Exercise prompt ▸
Copy the lines below that contain "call".

Material to process ▸
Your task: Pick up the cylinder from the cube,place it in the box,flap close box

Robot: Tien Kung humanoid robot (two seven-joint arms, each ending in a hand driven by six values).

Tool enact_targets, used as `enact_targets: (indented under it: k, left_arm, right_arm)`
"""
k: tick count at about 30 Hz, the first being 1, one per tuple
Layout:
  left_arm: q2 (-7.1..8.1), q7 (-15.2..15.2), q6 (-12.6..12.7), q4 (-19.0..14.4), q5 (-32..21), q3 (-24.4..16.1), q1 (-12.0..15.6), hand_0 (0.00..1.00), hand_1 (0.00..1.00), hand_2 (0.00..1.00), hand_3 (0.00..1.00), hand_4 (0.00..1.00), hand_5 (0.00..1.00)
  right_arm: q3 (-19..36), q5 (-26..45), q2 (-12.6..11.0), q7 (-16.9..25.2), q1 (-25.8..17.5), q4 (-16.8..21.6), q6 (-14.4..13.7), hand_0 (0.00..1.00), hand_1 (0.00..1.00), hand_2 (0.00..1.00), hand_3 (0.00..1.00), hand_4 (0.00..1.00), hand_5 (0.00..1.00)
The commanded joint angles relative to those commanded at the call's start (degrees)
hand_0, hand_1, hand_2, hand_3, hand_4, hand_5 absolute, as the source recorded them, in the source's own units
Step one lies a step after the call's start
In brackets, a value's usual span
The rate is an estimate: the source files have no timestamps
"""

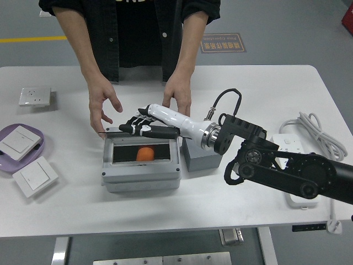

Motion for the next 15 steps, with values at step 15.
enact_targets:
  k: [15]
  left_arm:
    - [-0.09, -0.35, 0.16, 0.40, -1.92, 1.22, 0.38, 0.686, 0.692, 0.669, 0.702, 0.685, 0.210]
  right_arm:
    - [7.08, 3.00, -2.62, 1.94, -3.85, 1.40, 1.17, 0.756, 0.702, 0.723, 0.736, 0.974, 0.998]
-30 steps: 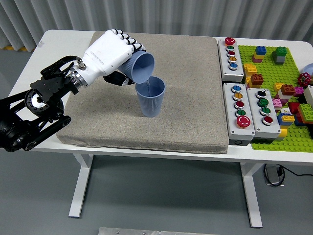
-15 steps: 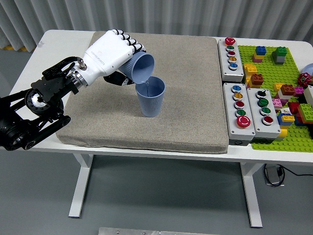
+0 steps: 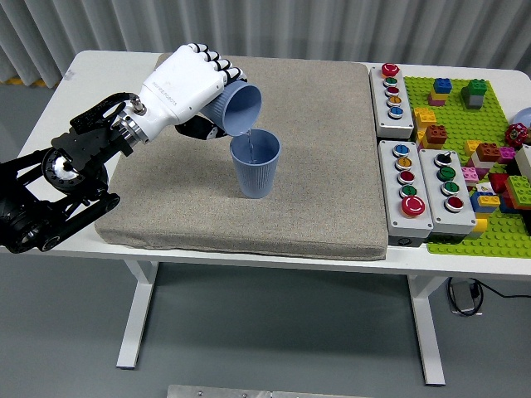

Answer area ▸
The commanded joint angles relative to those commanded at the call's start (degrees)
Step one lies a step after the call's start

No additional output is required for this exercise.